Parameter or Argument? - nebucnaut
https://www.coati.io/blog/parameter_or_argument/
======
jdeisenberg
Using the terms in a consistent manner can avoid confusion. I tell beginning
programming students that a Parameter is like a "Placeholder," and the
Argument is the "Actual" value that fills it in, emphasizing the first letters
of each.

------
dahart
It's nice to know this distinction when you're working with other people who
expect this distinction to be followed.

Personally, I prefer the softer explanation in Wikipedia that begins, "The
terms parameter and argument are sometimes used interchangeably, and the
context is used to distinguish the meaning."

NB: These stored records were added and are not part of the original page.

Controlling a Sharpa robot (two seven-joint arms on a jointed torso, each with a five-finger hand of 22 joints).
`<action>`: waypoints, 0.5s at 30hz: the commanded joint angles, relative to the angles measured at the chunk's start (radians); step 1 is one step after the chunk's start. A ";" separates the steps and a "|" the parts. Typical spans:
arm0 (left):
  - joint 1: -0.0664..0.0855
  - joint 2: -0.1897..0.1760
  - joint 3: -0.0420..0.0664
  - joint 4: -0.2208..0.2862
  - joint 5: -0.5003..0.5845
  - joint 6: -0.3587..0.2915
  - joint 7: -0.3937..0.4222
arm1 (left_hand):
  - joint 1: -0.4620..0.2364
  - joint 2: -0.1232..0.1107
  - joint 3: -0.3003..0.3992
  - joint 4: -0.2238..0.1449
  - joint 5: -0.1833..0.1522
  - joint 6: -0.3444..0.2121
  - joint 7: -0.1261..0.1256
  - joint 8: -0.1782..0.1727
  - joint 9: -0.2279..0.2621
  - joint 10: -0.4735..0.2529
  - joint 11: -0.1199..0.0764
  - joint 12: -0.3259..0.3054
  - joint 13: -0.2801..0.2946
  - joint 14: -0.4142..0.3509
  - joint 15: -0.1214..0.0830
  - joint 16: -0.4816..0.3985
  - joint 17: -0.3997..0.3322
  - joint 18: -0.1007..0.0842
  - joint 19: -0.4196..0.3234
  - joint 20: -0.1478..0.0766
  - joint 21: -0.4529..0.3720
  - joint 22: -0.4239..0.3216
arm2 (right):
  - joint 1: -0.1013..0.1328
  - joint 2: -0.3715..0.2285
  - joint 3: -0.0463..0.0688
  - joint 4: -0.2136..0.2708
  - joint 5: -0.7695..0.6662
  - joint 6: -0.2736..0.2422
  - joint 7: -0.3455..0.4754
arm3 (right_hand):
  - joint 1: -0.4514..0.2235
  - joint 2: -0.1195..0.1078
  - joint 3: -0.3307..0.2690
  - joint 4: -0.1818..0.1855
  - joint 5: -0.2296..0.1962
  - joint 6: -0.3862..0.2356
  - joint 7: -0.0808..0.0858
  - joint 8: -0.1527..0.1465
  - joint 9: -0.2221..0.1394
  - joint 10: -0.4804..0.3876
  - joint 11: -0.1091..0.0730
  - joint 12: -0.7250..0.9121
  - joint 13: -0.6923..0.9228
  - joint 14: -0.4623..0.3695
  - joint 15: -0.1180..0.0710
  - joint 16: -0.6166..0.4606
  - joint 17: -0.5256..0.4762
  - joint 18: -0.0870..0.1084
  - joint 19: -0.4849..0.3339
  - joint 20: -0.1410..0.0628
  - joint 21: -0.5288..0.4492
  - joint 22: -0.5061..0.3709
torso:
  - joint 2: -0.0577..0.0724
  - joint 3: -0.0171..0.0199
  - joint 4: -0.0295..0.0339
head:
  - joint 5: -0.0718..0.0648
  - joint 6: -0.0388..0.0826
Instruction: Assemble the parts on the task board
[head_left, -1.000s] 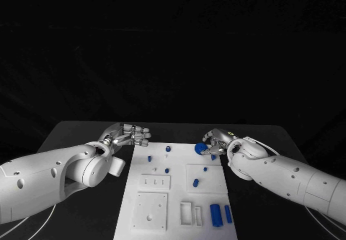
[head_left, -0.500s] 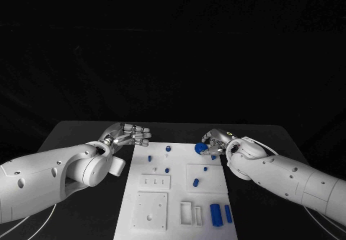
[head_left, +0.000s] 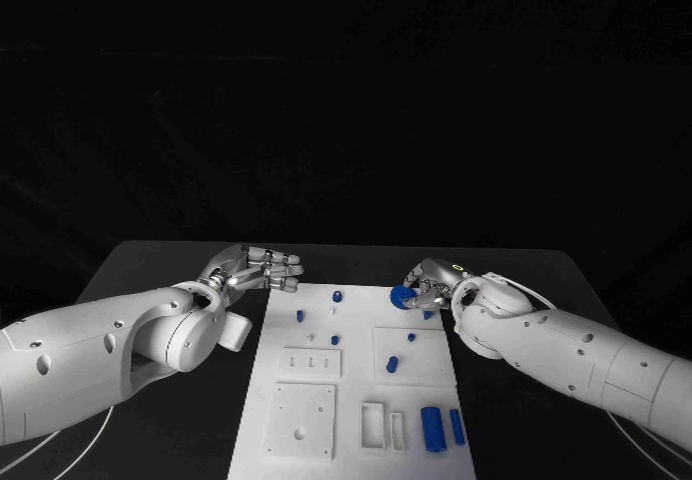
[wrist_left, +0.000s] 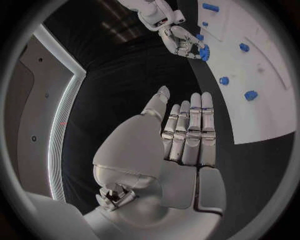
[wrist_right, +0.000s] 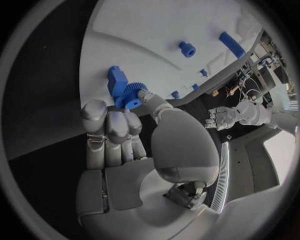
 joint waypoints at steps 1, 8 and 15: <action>0.001 0.001 0.001 0.002 -0.004 0.014 0.004 | 0.001 0.005 -0.003 -0.001 0.001 -0.005 0.000 0.000 0.001 -0.001 -0.002 0.003 0.002 0.003 0.004 0.005 0.001 -0.016 0.005 0.002 0.003 -0.001 | -0.002 0.003 -0.005 -0.004 -0.008 0.043 0.003 | -0.009 0.001 0.015 -0.003 0.006 0.008 0.001 -0.001 -0.007 0.003 -0.006 0.004 0.002 0.001 -0.002 0.006 0.003 0.005 0.023 0.000 0.007 0.099 | 0.001 0.0001 -0.0007 | 0.000 -0.002; 0.001 0.001 0.001 0.002 -0.005 0.015 0.002 | 0.001 0.005 -0.003 -0.001 0.001 -0.005 0.000 0.000 0.001 -0.001 -0.002 0.003 0.002 0.003 0.004 0.005 0.001 -0.016 0.005 0.002 0.003 -0.001 | -0.003 0.010 -0.014 -0.010 -0.014 0.055 0.001 | -0.013 -0.003 0.000 -0.008 0.013 0.010 0.000 -0.001 -0.013 0.004 -0.006 0.004 0.002 0.001 -0.002 0.007 0.005 0.005 0.022 0.000 0.008 0.099 | 0.000 0.0008 -0.0005 | 0.002 -0.005; 0.001 0.001 0.001 0.002 -0.005 0.015 0.002 | 0.001 0.005 -0.003 -0.001 0.001 -0.005 0.000 0.000 0.001 -0.001 -0.002 0.003 0.002 0.003 0.004 0.005 0.001 -0.016 0.005 0.002 0.003 -0.001 | -0.003 0.014 -0.020 -0.009 -0.030 0.059 -0.004 | -0.012 0.001 -0.017 -0.007 0.014 0.024 -0.003 0.000 -0.013 0.007 -0.008 0.006 0.004 0.002 -0.003 0.008 0.007 0.004 0.023 -0.001 0.013 0.100 | 0.000 0.0005 -0.0011 | 0.002 -0.008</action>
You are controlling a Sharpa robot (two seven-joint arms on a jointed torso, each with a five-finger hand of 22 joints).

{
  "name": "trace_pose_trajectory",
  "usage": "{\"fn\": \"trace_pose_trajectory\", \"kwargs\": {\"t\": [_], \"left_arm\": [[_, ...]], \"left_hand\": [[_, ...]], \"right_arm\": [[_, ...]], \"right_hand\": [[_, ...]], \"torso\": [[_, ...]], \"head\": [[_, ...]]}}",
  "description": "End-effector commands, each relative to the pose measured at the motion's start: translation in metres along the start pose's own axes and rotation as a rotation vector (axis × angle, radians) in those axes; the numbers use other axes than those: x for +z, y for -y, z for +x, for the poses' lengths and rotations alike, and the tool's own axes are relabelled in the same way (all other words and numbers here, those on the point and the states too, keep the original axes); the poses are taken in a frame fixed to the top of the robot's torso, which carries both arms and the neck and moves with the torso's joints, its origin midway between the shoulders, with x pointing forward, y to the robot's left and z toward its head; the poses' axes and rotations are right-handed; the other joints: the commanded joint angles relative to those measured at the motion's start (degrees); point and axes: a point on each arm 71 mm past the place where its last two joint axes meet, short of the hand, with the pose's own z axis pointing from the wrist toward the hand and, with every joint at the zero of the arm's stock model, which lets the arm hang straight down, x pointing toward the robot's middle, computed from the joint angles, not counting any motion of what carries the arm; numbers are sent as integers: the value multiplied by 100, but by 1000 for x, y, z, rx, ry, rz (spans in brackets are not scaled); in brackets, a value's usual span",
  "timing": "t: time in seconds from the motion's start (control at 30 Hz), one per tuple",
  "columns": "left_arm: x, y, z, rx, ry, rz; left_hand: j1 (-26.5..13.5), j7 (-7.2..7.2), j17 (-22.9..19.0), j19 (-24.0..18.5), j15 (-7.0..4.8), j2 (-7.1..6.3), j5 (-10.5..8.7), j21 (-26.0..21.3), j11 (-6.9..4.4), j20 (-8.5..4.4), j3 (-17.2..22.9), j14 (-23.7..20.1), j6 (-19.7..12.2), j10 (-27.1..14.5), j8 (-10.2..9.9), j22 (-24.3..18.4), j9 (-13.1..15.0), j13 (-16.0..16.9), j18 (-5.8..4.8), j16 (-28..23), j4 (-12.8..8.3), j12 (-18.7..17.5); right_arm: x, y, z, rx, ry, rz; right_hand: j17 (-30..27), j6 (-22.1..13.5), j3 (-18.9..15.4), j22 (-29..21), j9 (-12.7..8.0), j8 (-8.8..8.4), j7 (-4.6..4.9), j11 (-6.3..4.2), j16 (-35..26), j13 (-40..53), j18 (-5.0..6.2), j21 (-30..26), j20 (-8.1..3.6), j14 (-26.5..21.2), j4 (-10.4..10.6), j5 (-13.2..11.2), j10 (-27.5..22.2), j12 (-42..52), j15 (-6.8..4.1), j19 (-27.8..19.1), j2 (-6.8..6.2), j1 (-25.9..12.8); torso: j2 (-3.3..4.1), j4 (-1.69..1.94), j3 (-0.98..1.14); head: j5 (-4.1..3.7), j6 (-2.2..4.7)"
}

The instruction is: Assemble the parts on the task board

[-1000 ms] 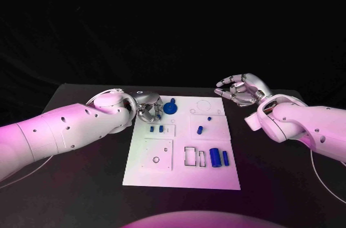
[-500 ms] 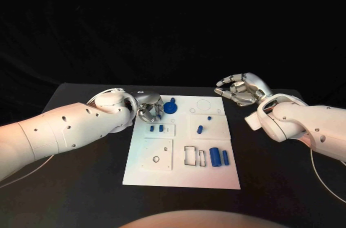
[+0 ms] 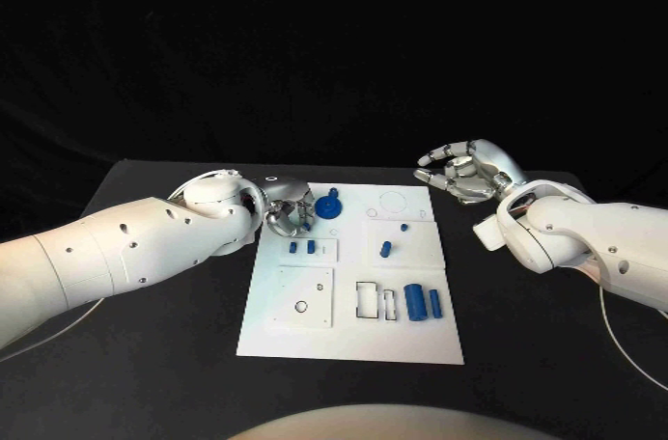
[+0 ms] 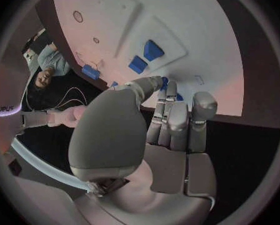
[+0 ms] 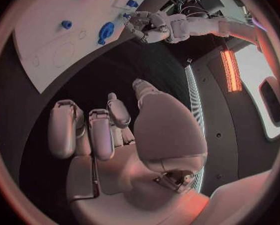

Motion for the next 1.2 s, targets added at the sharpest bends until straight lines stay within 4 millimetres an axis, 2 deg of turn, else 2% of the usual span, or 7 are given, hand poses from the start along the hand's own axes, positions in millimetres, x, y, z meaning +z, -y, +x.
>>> {"fn": "trace_pose_trajectory", "kwargs": {"t": [0.03, 0.17, 0.27, 0.5, 1.1, 1.17, 1.2], "left_arm": [[0, 0, 2, 3, -22, -4], [1, 1, 2, -2, -20, -1], [1, 1, 3, -6, -18, 3], [1, -2, 2, -13, -4, -7], [-3, -11, 2, -28, 0, -40], [-5, -15, 2, -30, 6, -47], [-7, -17, 1, -32, 12, -51]], "left_hand": [[-40, -1, -6, -5, -22, 33, -9, 16, 6, -6, -1, -3, 40, 39, -28, 5, 2, -3, -45, -25, -20, -20], [-66, 9, 70, -21, -18, 13, -13, 3, 16, -6, -12, 18, 22, 29, -53, -15, -6, -8, -41, 0, -22, -58], [-135, 63, 23, -48, 27, -48, -3, -25, 69, 26, 25, 0, -292, -11, -306, -50, -107, -57, -37, -6, -23, -247], [-243, 164, -94, -101, 113, -150, 7, -81, 178, 90, 44, -50, -501, -231, -498, -128, -196, -153, -26, -33, 4, -534], [-253, 188, -203, -171, 145, -173, 16, -145, 212, 131, 64, -97, -499, -271, -532, -229, -216, -184, -3, -62, -6, -634], [-239, 189, -255, -202, 151, -183, 20, -172, 220, 142, 77, -123, -515, -302, -553, -271, -227, -197, 8, -79, -24, -675], [-239, 189, -255, -202, 151, -183, 20, -172, 220, 142, 77, -123, -515, -302, -553, -271, -227, -197, 8, -79, -24, -675]], "right_arm": [[0, -1, 1, -7, -6, -12], [0, -1, 1, -7, -5, -12], [0, -1, 1, -7, -5, -12], [0, -1, 0, -7, -5, -11], [1, 4, -1, -15, -19, 11], [1, 5, 0, -26, -39, 21], [1, 6, 0, -37, -51, 25]], "right_hand": [[98, 1, 35, 518, -8, 18, -5, -13, -34, -8, 66, -24, -14, 246, -1, 26, -1, -20, -39, -12, 18, 19], [98, 1, 35, 518, -8, 18, -5, -13, -34, -8, 66, -24, -14, 246, -1, 26, -1, -20, -39, -12, 18, 19], [98, 1, 35, 518, -8, 18, -5, -13, -34, -8, 66, -24, -14, 246, -1, 26, -1, -20, -39, -12, 18, 19], [98, 1, 35, 518, -8, 18, -5, -13, -34, -8, 66, -24, -14, 246, -1, 26, -1, -20, -39, -12, 18, 19], [50, -12, 41, 465, -15, 27, -6, -14, -65, -68, 85, -112, -17, 234, -6, 18, -49, -79, -42, -56, 9, 32], [-358, -6, 193, 148, -27, 62, -12, -24, -349, -871, 198, -625, -26, 92, -104, -32, -764, -972, -52, -329, 36, 279], [-358, -6, 193, 148, -27, 62, -12, -24, -349, -871, 198, -625, -26, 92, -104, -32, -764, -972, -52, -329, 36, 279]], "torso": [[1, 0, -1], [2, 4, 0], [2, 0, 0], [1, 0, 2], [-8, 0, 1], [-5, -7, -2], [-5, -7, -2]], "head": [[-2, -6], [-3, -6], [-7, -7], [-7, 0], [7, 3], [16, 13], [14, 16]]}}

[https://en.m.wikipedia.org/wiki/Parameter_(computer_programm...](https://en.m.wikipedia.org/wiki/Parameter_\(computer_programming\)#Parameters_and_arguments)

------
more_original
One also finds the terms "formal parameter" (for what is called a "parameter"
in the article) and "actual parameter" (for what is called the "argument" in
the article).

[https://en.wikipedia.org/wiki/Parameter_(computer_programmin...](https://en.wikipedia.org/wiki/Parameter_\(computer_programming\)#Parameters_and_arguments)

------
mistermann
Could someone offer a good explanation as to why it matters in this specific
case? I can't think of any way in which a lack of knowledge of the "correct"
term could lead to something being done incorrectly.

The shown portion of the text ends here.